Les bénéfices des survivants de la Sécurité sociale peuvent être substantiels. Par exemple, pour une personne de 35 ans qui gagnait un salaire de 36,000 $ à la mort, les bénéfices maximaux du revenu mensuel des survivants de la Sécurité sociale pour un conjoint et deux enfants sous l’âge de 18 pourraient être environ 2,400 $ par mois et cette somme augmenterait chaque année pour correspondre à l’inflation. (Elle baisse légèrement quand les survivants sont un conjoint et un enfant sous 18 ans, et arrête complètement quand il n’y a aucun enfant sous 18 ans.

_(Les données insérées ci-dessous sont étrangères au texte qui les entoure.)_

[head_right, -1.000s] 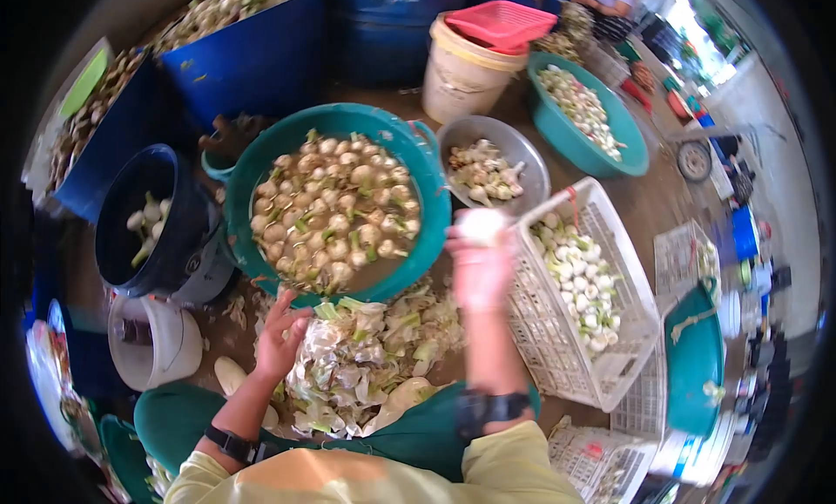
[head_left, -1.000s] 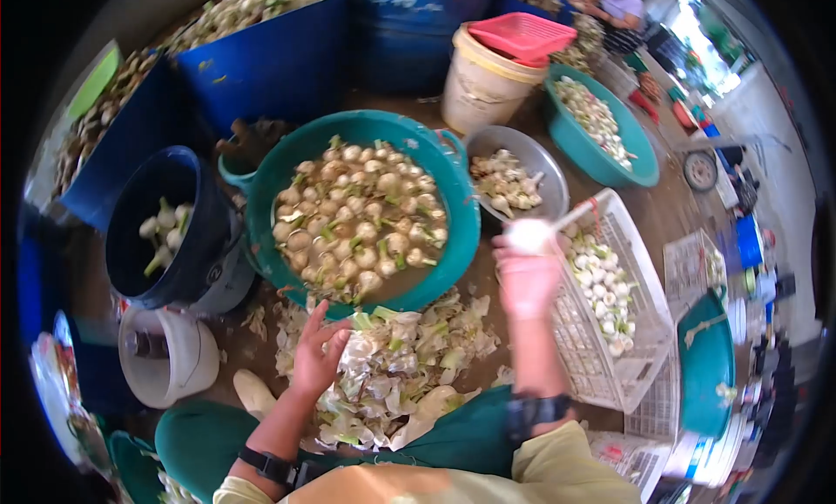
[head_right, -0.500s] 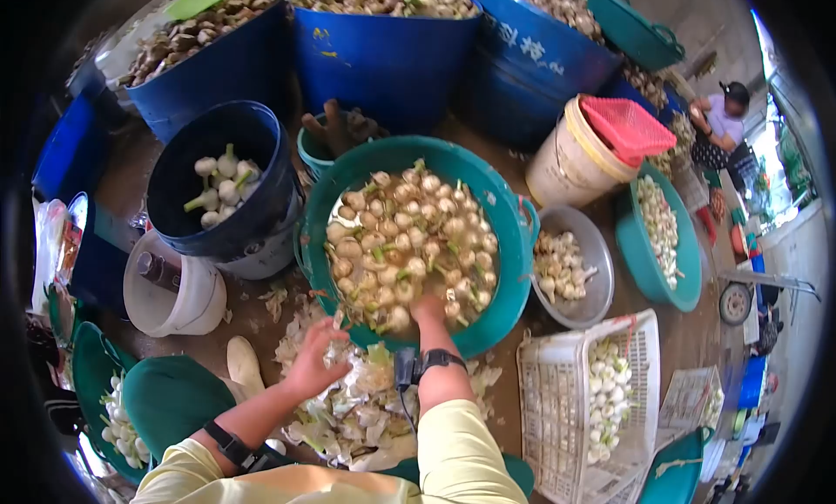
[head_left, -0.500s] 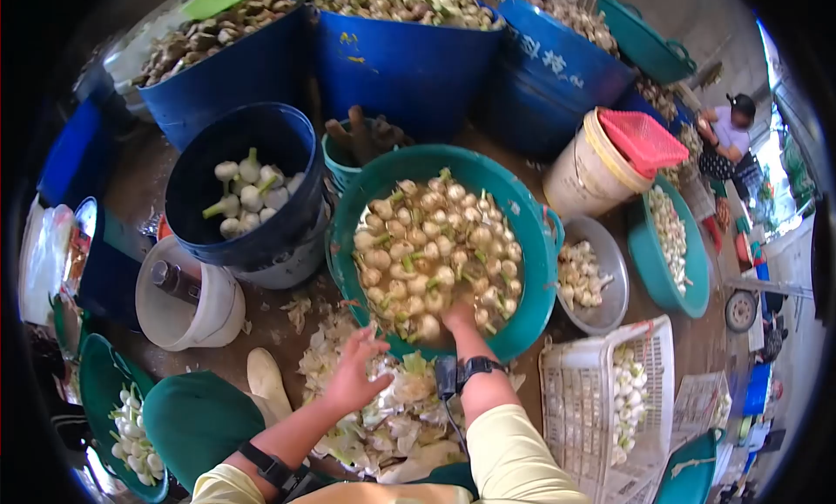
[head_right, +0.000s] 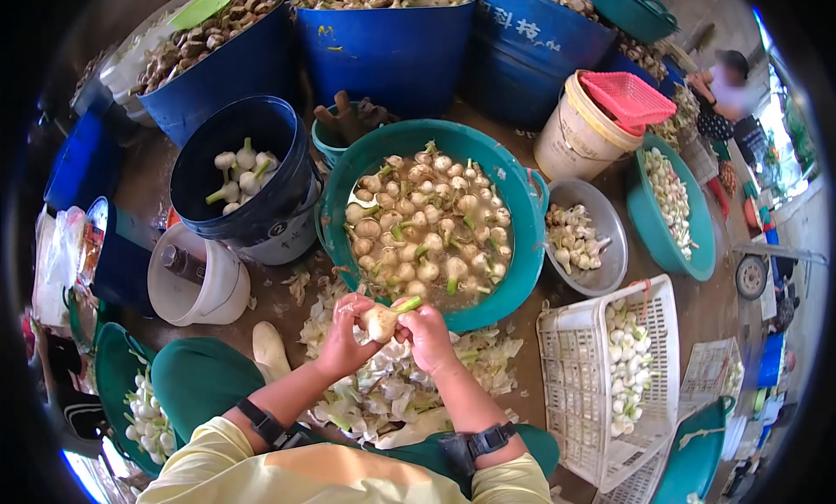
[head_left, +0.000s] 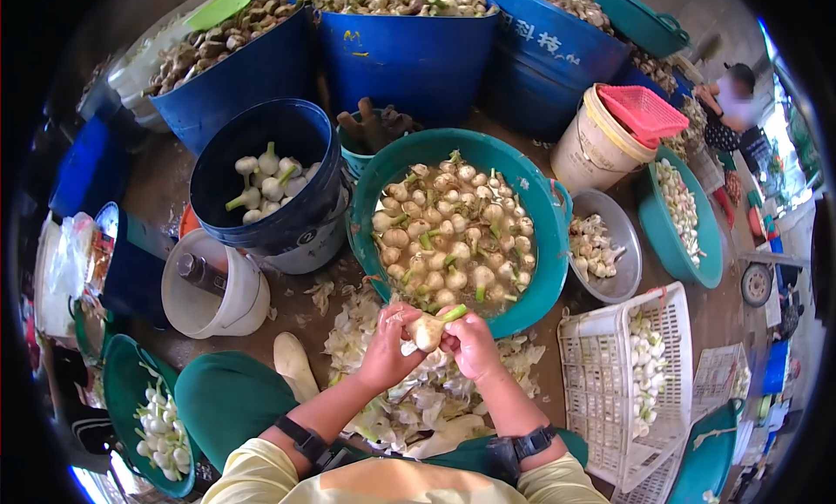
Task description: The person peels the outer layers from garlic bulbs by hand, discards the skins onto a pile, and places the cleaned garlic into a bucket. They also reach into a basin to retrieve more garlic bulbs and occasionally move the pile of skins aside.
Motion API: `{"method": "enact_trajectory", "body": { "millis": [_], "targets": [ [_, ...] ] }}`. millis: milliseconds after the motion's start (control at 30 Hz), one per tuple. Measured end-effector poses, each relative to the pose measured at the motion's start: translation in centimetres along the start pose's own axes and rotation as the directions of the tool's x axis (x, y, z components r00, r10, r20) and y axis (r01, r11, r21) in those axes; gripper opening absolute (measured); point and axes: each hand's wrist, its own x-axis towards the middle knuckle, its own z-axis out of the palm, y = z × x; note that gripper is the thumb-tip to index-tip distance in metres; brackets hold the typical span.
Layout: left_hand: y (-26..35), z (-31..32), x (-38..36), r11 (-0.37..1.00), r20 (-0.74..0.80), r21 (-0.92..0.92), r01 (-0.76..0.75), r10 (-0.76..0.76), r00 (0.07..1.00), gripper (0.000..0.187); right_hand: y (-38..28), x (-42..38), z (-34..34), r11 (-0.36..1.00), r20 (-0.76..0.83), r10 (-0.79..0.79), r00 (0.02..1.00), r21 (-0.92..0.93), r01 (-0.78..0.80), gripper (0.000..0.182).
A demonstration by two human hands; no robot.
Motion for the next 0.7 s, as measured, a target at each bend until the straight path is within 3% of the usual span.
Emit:
{"method": "enact_trajectory", "body": {
  "millis": [67,133,167,200,267,300,400,433,467,500,533,567,600,667,700],
  "targets": [
    [0.8,-0.2,-0.4,1.0,-0.012,0.0,-0.023,0.023,1.0,0.068,0.5,-1.1,0.2,0.996,-0.003,-0.071,0.997,0.06,0.071,0.016],
    [2.5,-0.9,-0.7,0.955,0.135,-0.164,0.246,-0.225,0.965,0.07,1.2,-1.6,0.0,0.993,-0.094,-0.044,0.995,0.105,0.054,0.018],
    [2.7,-0.5,-0.8,0.813,0.149,-0.464,0.352,-0.321,0.935,0.062,1.4,-1.9,-0.4,0.991,-0.046,-0.059,0.997,0.118,0.064,0.015],
    [3.0,-0.6,-1.0,0.821,0.154,-0.456,0.344,-0.308,0.939,0.062,1.4,-2.3,-0.8,0.989,-0.046,-0.072,0.996,0.129,0.078,0.015],
    [3.6,-0.9,-1.2,0.709,0.25,-0.534,0.462,-0.389,0.887,0.061,1.1,-3.1,-1.4,0.999,0.012,-0.042,0.999,-0.029,0.043,0.012],
    [3.2,-0.8,-1.5,0.818,0.198,-0.428,0.385,-0.331,0.923,0.056,0.8,-3.5,-1.3,1.0,0.062,-0.014,0.998,0.002,0.014,0.017],
    [3.2,-0.7,-2.0,0.744,0.25,-0.501,0.442,-0.365,0.897,0.049,1.7,-4.1,-1.1,0.989,0.08,-0.104,0.991,-0.097,0.112,0.018],
    [3.0,-1.3,-2.1,0.597,0.385,-0.574,0.56,-0.407,0.828,0.041,2.0,-4.3,-0.8,0.966,0.065,-0.185,0.981,-0.17,0.194,0.018],
    [2.6,-1.3,-2.1,0.604,0.389,-0.567,0.56,-0.403,0.829,0.041,1.4,-4.8,-0.6,0.966,0.064,-0.193,0.979,-0.161,0.201,0.018],
    [2.1,-1.2,-2.1,0.353,0.56,-0.596,0.721,-0.461,0.689,0.048,0.8,-5.2,-0.7,0.808,0.065,-0.28,0.958,-0.523,0.272,0.019],
    [1.8,-1.2,-2.2,0.075,0.719,-0.556,0.828,-0.456,0.524,0.057,0.6,-5.6,-0.7,0.522,0.097,-0.357,0.929,-0.805,0.284,0.02],
    [3.3,-0.6,-2.2,0.155,0.589,-0.63,0.761,-0.544,0.598,0.051,0.9,-5.6,-0.6,0.421,0.118,-0.497,0.86,-0.834,0.357,0.022],
    [3.6,-0.3,-2.4,0.161,0.588,-0.628,0.762,-0.543,0.6,0.051,1.1,-5.8,-0.6,0.423,0.117,-0.502,0.857,-0.831,0.361,0.022],
    [3.8,0.0,-2.9,0.669,0.355,-0.567,0.48,-0.328,0.876,0.051,1.1,-6.3,-0.5,0.776,0.158,-0.269,0.95,-0.549,0.311,0.022],
    [3.5,-0.6,-2.8,0.593,0.455,-0.585,0.553,-0.324,0.83,0.056,0.4,-7.1,-0.2,0.824,0.157,-0.206,0.966,-0.504,0.257,0.022]
  ]
}}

Aussi, l’avantage du conjoint survivant serait réduit si lui ou elle gagne le revenu sur une certaine limite.)
Plusieurs ont aussi l’assurance-vie par un plan d’employeur et certains d’une autre affiliation, comme par une association à laquelle ils appartiennent ou une carte de crédit. Si vous avez un avantage de pension investi, il pourrait avoir un composant de la mort. Bien que ces sources puissent fournir beaucoup de revenus, elles fournissent rarement assez. Et il n’est pas probablement sage de compter sur les indemnités du décès qui sont connectées avec un travail particulier, puisque vous pourriez mourir après la commutation à un travail différent, ou tandis que vous êtes en chômage.